There is no question that your efforts (ram-rodded by Chester Moore) resulted in TPWD changes to the flounder fishing regulations. Thank you!
After this years trip, I am now convinced that a 5-fish trout limit is the right decision. We have not had a "great year" (catching large numbers of trout) in 5-plus years, even though most of the bay looks great. Because we only make the trip once per year, I previously wanted to keep the limit to 10, so that we could maximize our "take home" fish we enjoy so much. The flounder experience has made me realize it is time to change that view.
James S. Cornelius
Dallas
Fie on the Feds
The draconian and opaque details of federal migratory bird hunting regulations, promulgated by the United States Fish & Wildlife Service, that Chester Moore writes about in TF&G, Sep. 2012, have been proof positive to me, for decades, that the USFWS is run by left wing, anti-hunting bureaucrats. There is no rational purpose for many of the regulations other than to harass sport hunters.

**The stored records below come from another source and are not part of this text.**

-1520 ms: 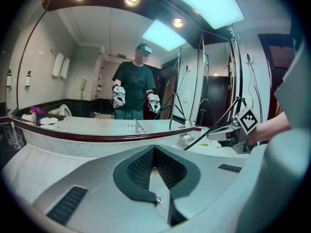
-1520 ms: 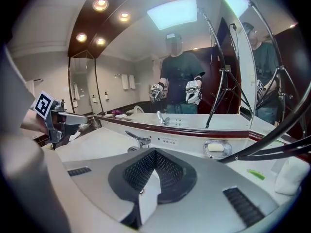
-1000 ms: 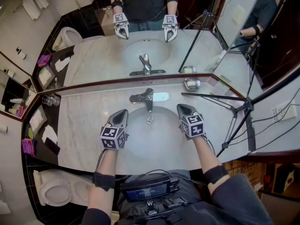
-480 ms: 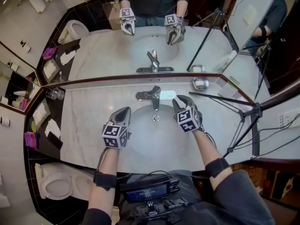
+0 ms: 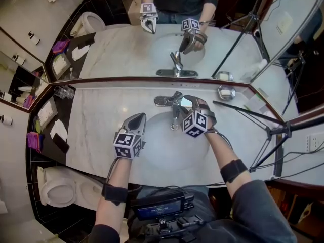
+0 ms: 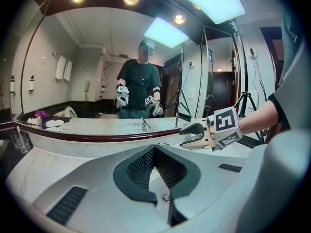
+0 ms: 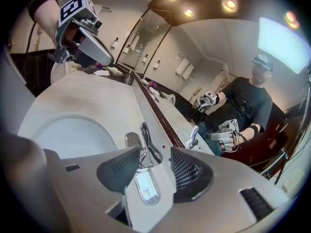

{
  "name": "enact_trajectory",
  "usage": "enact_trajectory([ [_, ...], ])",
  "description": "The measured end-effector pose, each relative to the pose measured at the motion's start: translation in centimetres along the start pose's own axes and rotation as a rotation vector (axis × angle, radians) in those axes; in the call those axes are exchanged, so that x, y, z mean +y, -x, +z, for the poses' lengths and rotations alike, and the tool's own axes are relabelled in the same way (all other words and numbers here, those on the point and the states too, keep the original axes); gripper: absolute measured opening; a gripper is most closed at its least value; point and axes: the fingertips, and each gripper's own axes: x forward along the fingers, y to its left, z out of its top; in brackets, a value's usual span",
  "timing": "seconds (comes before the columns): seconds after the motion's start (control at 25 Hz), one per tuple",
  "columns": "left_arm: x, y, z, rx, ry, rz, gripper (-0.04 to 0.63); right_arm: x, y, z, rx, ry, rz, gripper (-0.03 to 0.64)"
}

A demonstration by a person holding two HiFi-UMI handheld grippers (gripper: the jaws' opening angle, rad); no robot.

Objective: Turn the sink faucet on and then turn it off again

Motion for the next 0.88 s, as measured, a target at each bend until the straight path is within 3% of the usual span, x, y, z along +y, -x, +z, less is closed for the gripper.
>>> enact_trajectory([
  [0.12,0.3,0.1,-0.1,0.001,0.008,0.007,-0.006,0.3,-1.4,0.7,0.008,0.057,0.022,0.256],
  [0.48,1.3,-0.2,-0.6,0.008,0.025,0.019,-0.006,1.9,-4.9,1.7,0.028,0.182,0.093,0.255],
  [0.72,2.1,-0.4,-1.2,0.018,0.036,0.027,-0.005,3.2,-6.4,1.4,0.049,0.224,0.141,0.192],
  [0.88,2.4,-0.5,-1.6,0.025,0.044,0.029,-0.006,3.0,-6.6,1.3,0.047,0.208,0.106,0.135],
])
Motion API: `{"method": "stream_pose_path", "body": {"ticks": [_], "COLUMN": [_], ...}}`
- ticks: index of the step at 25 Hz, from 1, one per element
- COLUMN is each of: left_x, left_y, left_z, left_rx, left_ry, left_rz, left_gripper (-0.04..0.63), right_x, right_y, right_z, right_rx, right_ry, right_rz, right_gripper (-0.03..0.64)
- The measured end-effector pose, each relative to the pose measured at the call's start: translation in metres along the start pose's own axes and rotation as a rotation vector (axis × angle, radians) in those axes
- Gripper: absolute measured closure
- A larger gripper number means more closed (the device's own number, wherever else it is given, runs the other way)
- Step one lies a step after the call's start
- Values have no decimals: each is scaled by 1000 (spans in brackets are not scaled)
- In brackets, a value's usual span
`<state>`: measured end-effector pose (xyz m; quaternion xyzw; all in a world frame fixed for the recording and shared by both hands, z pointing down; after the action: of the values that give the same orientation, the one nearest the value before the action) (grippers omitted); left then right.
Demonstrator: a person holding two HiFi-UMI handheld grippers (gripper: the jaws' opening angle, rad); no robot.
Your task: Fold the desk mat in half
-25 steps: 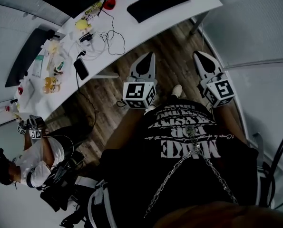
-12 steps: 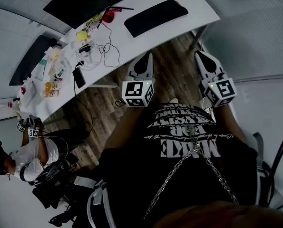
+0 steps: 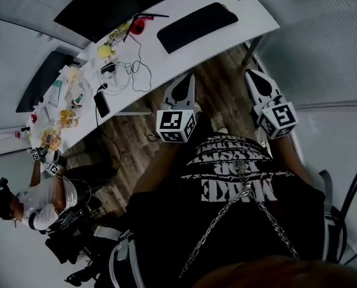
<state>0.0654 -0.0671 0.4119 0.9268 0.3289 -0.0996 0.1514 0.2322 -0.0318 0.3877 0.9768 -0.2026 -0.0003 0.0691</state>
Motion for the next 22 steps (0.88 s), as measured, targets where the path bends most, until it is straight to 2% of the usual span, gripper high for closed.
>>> {"method": "stream_pose_path", "body": {"ticks": [4, 10, 22], "left_x": [-15, -28, -95], "left_y": [24, 67, 152], "left_z": [-2, 4, 56], "left_rx": [-18, -22, 11], "left_ry": [-23, -23, -21], "left_rz": [-5, -66, -155], "left_gripper": [595, 595, 595], "right_x": [13, 35, 55], "right_y": [13, 40, 139], "right_z": [-10, -15, 19], "right_rx": [-30, -61, -42], "right_ry": [13, 10, -42], "right_rz": [-16, -62, -114], "right_gripper": [623, 623, 623]}}
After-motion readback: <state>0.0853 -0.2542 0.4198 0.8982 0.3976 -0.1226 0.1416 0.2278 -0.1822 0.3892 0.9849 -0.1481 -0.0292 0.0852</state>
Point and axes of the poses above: the fingertips, and each gripper's own axes: y forward along the fingers, x to its right, z out of its top, the point moved 1 cm from there along -y, backward along the fingers, and after that the axes turned 8 degrees about -y, right-handed, at the moved point
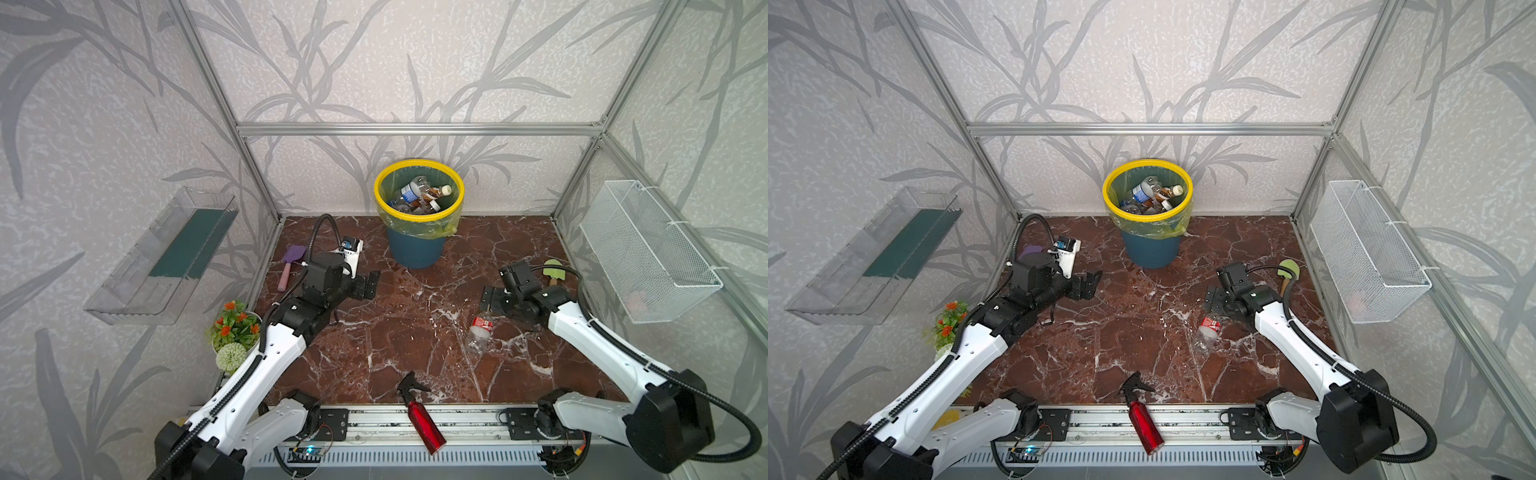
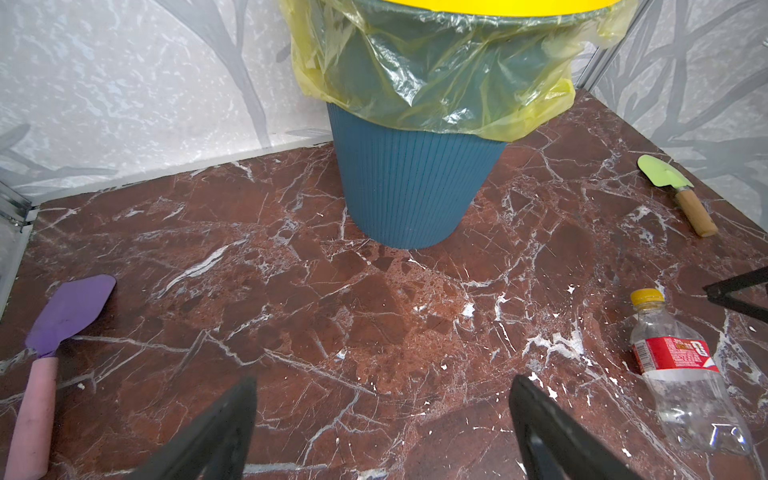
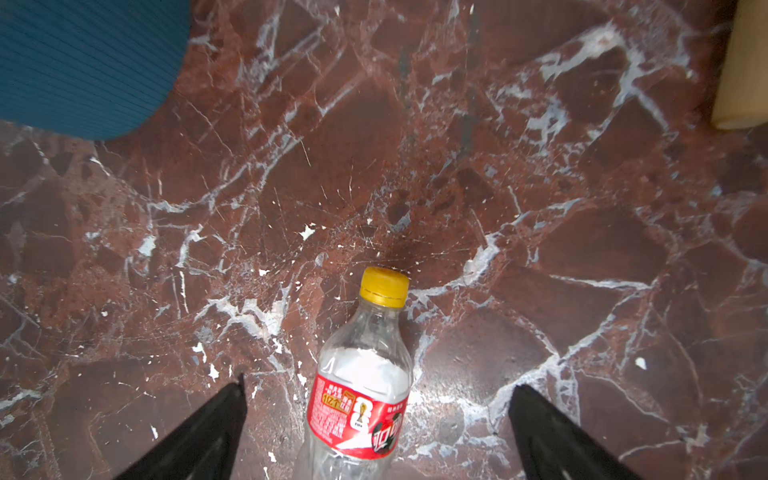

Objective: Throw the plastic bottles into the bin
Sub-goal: 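Lower the right gripper onto the yellow-capped bottle and grasp it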

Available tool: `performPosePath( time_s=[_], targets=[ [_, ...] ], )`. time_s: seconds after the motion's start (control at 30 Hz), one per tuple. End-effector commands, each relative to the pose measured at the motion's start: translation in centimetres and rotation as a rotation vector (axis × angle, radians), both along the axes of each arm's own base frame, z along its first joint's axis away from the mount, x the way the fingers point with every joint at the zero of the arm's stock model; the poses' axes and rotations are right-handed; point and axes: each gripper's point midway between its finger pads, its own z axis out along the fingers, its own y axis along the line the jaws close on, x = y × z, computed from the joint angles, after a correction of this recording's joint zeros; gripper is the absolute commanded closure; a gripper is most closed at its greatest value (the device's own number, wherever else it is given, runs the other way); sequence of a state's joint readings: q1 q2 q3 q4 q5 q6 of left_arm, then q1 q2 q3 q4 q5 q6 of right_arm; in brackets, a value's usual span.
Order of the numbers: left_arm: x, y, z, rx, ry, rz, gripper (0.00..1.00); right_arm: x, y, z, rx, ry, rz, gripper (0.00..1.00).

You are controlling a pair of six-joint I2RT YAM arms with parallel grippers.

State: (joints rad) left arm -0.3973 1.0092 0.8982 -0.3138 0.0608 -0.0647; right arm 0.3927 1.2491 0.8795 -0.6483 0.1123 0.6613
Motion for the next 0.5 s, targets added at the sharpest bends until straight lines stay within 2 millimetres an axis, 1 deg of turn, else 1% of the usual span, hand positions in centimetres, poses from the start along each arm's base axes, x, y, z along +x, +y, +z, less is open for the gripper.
performPosePath(
  time_s=[0.0,0.13,0.37,0.47],
  targets=[
    [-0.1,0.6,2.0,-0.006,-0.043,0.025,0.07,-0.2,0.5,-1.0,0.021,0.064,-0.011,0.01],
    [-0.2,0.9,2.1,0.002,-0.055,0.034,0.06,-0.3,0.5,-2.0,0.009,0.093,-0.019,0.01],
    [-0.2,0.8,2.0,0.001,-0.05,0.032,0.07,-0.4,0.4,-3.1,0.005,0.106,-0.03,0.01],
    [-0.2,0.8,2.0,0.001,-0.049,0.029,0.07,-0.6,0.4,-4.0,0.007,0.121,-0.036,0.0]
  ],
)
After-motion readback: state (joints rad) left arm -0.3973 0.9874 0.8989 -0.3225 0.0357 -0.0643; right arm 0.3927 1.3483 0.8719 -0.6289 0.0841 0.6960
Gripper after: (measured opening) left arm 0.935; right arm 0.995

"Baiting" rules are the great Catch-22 of them all. It is illegal, no question about it, to hunt dove near a deer feeder, and that means almost all ranches in Texas are off limits for dove hunting. The federal game wardens do, to my personal knowledge, write tickets for hunting hundreds of yards from deer feeders and advise hunters to "tell it to the judge." The judge, of course, is a federal judge in a city far away. Figure on $5000-$20,000 in legal fees if you want to fight it.
It is worth repeating: Anti baiting regulations are invented by the USFWS bureaucrats; they are not "laws." All the law says is that baiting is illegal and that USFWS has the power to develop regulations to enforce the law.
I would add that I have never been cited for a game or fishing law violation. I have been questioned by Texas game wardens many times and all were polite and professional even when citing others in the area for bag limit and license violations.
On the three occasions that I have been questioned by federal game wardens they were, to a man, rude, arrogant, and combative. One fed near Anahuac (dove hunt) was so abusive and aggressive it was obvious he was trying to entice an assault.
Jay Bute
El Lago, TX
Department of Family Defense
I enjoyed the August issue Dept. of Defense article on emergency preparedness by Steve LaMascus. I hope to see more articles on personal and family SHTF preparedness.